Hubo también un movimiento de cine en Paraguay últimamente. ¿No? Pude ver 7 cajas y me quedó la sensación de que están pasando cosas ahí.
Están pasando cosas. Comenzó a aparecer un movimiento –no sé si llamarlo movimiento, a no ser que al referirse uno a movimiento esté hablando de la coincidencia de gente que está en lo mismo-. Con el golpe se interrumpió bastante, pero se reinició. Es cine hecho con pocos medios, con una película que a mí me encantó como 7 cajas en un extremo, y en otro Hamaca paraguaya, de Paz Encina, que es una obra completamente diferente, intensa y para públicos pequeños, que trabaja mucho el silencio. Algo fundamental en casi todo el nuevo cine paraguayo es la presencia de la lengua guaraní. O el jopará, que es un tercer idioma, mezcla del guaraní y el castellano.
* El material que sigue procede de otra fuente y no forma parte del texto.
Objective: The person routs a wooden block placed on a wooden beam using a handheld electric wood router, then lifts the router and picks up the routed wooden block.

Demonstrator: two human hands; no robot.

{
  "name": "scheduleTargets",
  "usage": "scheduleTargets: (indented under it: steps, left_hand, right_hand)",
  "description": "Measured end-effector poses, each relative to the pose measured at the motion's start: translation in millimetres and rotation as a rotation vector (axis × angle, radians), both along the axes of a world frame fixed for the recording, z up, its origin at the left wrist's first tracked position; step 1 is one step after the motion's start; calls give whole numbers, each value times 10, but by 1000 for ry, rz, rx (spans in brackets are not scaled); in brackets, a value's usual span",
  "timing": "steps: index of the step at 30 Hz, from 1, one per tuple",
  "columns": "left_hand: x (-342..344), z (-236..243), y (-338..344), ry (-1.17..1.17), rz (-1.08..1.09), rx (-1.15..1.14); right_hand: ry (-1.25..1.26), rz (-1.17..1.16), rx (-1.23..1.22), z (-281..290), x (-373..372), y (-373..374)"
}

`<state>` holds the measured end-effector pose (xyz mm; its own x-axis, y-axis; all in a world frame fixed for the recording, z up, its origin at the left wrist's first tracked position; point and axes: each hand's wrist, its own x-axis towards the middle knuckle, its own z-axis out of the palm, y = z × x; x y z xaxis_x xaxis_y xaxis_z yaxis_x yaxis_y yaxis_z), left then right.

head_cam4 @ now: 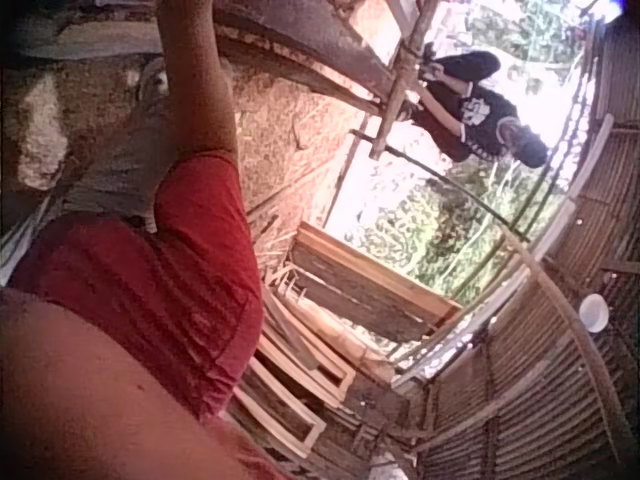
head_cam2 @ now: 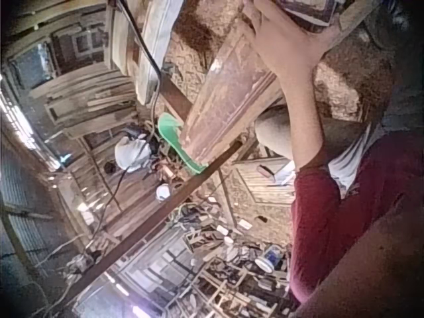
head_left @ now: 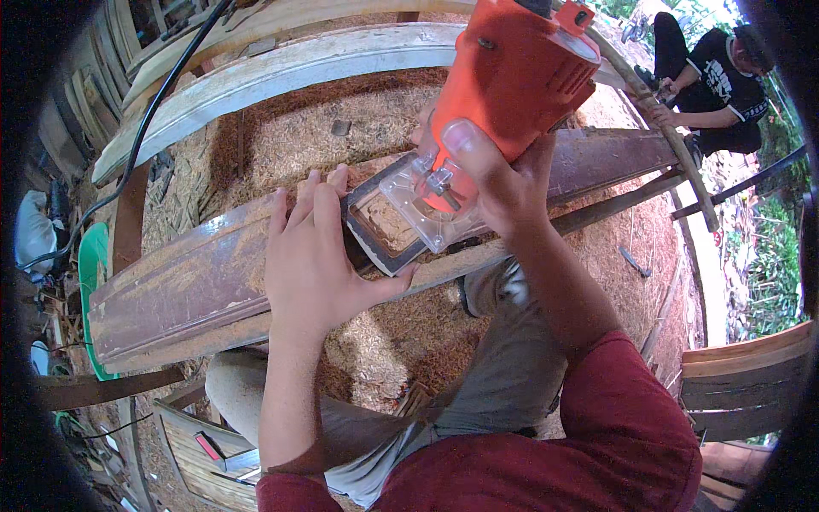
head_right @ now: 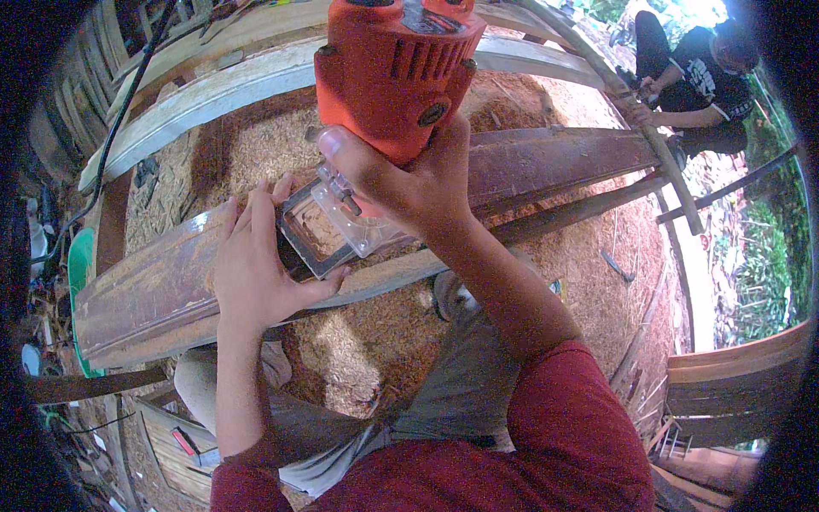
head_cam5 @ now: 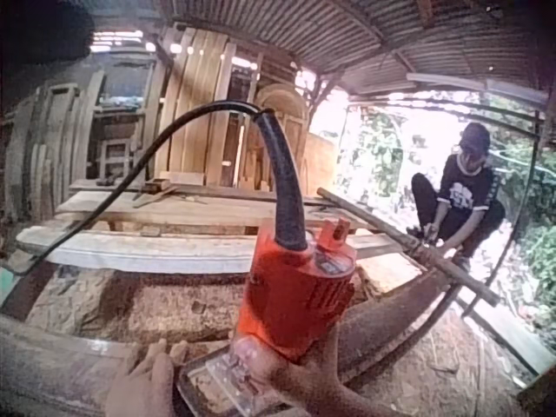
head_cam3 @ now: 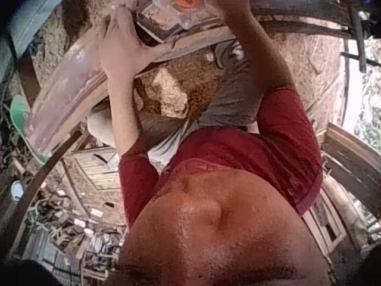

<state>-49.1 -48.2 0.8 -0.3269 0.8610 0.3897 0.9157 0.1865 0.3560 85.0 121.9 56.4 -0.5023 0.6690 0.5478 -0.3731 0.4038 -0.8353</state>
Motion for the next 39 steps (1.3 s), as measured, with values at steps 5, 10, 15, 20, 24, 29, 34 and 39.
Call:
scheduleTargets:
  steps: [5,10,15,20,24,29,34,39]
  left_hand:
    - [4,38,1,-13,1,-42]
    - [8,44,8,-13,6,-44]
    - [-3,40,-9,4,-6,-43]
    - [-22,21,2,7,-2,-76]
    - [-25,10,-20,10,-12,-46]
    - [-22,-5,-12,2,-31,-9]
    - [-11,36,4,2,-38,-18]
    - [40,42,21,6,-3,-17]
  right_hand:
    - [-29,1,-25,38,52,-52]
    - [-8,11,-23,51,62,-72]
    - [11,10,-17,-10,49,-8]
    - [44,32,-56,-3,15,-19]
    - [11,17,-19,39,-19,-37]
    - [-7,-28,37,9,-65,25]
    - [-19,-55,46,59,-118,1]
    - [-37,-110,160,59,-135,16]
También se está dando otra cosa interesante, que es la posibilidad de trabajo con algunos indígenas que están haciendo cine. No lo hacen autónomamente, sino que algunos autores, en vez de ponerles a los indígenas la cámara y decirles que cuenten sobre sus mitos y rituales, se dan cuenta de otra posibilidad. Como en el caso de Tamara Migelson, por ejemplo, que comenzó a trabajar con el pueblo aché. Y de pronto las películas incluyen el desvarío, la ficción, el ensueño, el relato, la imaginación, y hacen vacilar la oposición supuestamente tajante entre un cine documental y un cine de ficción.
Uh, ya quiero ver eso.
Respecto al guaraní, para mí es un elemento de seducción enorme. Me encanta aunque no entiendo nada, y lo siento una puerta de entrada y a la vez un pliegue por el que la cultura guaranítico-paraguaya se cierra sobre sí misma.
Por eso es seductor, porque se retrae.